■ Your objective: Select, from the data, each line where "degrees" occurs.

■ Data records:
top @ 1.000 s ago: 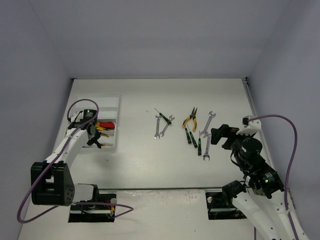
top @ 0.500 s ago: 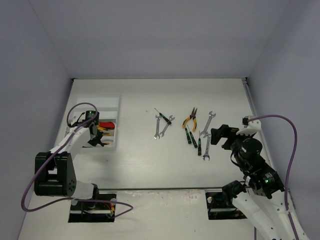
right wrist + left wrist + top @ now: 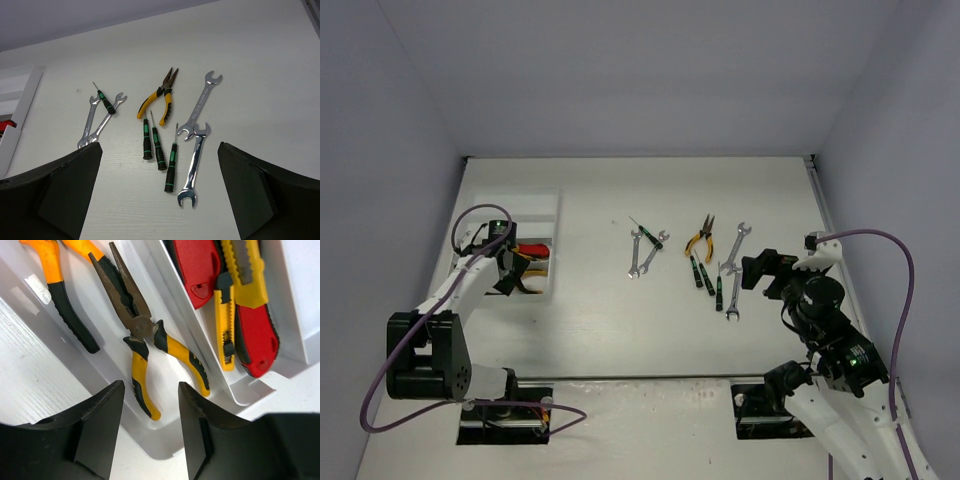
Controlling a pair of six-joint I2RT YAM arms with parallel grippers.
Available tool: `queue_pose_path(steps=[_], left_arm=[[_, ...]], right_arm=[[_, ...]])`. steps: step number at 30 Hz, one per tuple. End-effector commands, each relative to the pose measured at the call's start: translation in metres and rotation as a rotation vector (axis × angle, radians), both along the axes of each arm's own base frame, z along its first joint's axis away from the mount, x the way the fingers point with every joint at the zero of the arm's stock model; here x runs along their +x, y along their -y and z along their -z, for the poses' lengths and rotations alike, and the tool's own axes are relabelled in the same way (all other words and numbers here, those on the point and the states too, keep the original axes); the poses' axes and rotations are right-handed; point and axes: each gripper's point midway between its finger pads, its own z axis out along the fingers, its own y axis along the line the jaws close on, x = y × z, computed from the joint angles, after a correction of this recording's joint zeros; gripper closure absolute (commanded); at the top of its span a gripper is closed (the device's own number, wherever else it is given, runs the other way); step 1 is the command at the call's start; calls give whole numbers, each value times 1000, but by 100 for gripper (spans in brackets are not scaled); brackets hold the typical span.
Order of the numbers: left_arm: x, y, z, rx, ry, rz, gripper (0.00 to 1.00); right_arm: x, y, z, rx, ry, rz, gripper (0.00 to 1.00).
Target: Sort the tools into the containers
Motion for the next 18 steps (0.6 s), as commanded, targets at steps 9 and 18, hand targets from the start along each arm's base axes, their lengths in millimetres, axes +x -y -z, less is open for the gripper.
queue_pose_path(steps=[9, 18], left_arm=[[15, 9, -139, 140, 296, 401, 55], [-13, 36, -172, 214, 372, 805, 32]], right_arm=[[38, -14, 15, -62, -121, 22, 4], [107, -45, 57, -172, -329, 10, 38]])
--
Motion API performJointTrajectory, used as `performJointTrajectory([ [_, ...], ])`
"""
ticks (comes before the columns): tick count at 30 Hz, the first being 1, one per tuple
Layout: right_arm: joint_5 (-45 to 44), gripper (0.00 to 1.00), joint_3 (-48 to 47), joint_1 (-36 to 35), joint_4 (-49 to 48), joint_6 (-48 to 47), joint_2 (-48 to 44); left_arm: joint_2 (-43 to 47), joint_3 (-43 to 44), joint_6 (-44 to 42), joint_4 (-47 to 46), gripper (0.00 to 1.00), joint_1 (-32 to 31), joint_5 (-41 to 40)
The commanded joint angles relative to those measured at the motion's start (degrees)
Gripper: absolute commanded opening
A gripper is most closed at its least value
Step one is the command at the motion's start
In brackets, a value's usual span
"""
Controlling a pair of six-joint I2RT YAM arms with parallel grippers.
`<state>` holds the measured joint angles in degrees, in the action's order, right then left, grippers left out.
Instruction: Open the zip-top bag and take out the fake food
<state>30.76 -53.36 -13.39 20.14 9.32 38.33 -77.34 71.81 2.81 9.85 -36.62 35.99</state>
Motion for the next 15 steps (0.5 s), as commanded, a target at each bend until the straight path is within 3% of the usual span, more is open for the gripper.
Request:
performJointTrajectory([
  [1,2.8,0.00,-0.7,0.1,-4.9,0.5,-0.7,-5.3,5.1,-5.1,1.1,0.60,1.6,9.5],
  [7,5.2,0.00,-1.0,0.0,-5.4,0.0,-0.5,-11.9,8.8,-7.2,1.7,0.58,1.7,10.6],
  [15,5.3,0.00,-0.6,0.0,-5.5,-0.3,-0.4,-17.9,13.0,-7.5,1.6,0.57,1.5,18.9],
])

■ Answer space:
The commanded joint angles relative to those measured at the motion's start (degrees)
`<state>` holds the measured joint angles in degrees, in the action's order, right then left, grippers left out.

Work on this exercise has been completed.